_ACTION ITEM_
Your copy should match the listing below exactly, except that it holds no images.

_THE DATA_

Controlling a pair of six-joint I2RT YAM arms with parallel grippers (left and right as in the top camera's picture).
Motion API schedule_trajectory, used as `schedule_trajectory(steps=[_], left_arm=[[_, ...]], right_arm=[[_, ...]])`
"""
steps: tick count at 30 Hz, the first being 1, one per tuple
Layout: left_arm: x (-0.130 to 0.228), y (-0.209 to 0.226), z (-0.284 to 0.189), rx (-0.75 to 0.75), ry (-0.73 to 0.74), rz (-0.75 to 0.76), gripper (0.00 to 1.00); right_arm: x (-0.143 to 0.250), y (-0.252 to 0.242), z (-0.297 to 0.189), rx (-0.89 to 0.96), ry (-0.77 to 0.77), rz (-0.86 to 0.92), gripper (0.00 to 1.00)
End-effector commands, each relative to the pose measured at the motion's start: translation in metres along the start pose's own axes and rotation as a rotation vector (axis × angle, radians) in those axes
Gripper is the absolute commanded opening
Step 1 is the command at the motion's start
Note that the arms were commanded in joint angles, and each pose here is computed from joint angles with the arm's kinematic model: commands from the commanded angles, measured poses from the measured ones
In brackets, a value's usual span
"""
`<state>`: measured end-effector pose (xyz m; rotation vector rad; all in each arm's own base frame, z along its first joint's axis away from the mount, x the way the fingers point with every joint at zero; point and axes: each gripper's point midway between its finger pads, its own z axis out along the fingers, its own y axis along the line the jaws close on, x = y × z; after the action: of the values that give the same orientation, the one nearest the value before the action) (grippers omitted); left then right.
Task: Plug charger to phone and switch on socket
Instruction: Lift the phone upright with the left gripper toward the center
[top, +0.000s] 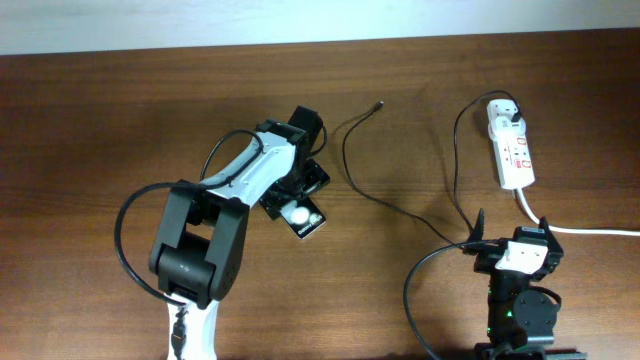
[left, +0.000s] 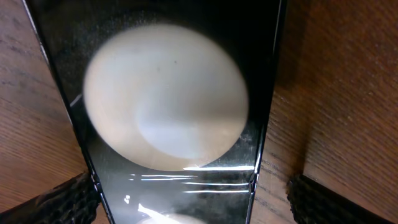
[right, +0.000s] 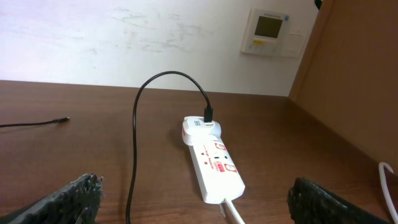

_ANSWER SPACE_
Controlling a pair of six-joint I2RT YAM arms with parallel grippers (left and right as in the top camera's picture).
Motion API schedule_trajectory, used as `schedule_trajectory(steps=[_], left_arm=[[_, ...]], right_arm=[[_, ...]])`
"""
steps: tick count at 30 Hz, the first being 1, one per tuple
Layout: left_arm: x (-0.130 to 0.228), y (-0.209 to 0.226), z (-0.284 to 0.189), rx (-0.75 to 0.75), ry (-0.73 to 0.74), rz (-0.75 to 0.76), gripper (0.00 to 1.00); right_arm: x (-0.143 to 0.250), y (-0.252 to 0.242), z (-0.297 to 0.189), rx (-0.89 to 0.96), ry (-0.77 to 0.77), rz (-0.86 to 0.92), gripper (0.00 to 1.00)
End-effector commands, each relative to the pose measured at the motion's start: translation in metres along the start pose's own axes and rotation as a rotation vector (axis × angle, radians) in those axes
Gripper is the absolute commanded opening
Step 1 is the command at the motion's start
Note that the arms were commanded in joint angles, and each pose here is computed from joint angles with the arm's kinematic model: commands from the commanded angles, measured poses from the measured ones
In brackets, a value's usual span
"""
`<state>`: measured end-effector pose (xyz m; rotation vector rad; all in each arm's own base frame, z along its first joint's axis away from the mount, x the way the fingers point with every joint at zero; point and axes: each gripper's point midway between its finger pads, its own z axis out along the fingers, its own y axis along the line the jaws close on, x = y × z; after the action: of the values that give the same orientation, the one nearest the value before the action) (grippers omitted); left then right.
Task: Plug charger to phone and switch on socket
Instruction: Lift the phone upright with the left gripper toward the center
[top, +0.000s] 
[left, +0.000s] 
[right, +0.000s] 

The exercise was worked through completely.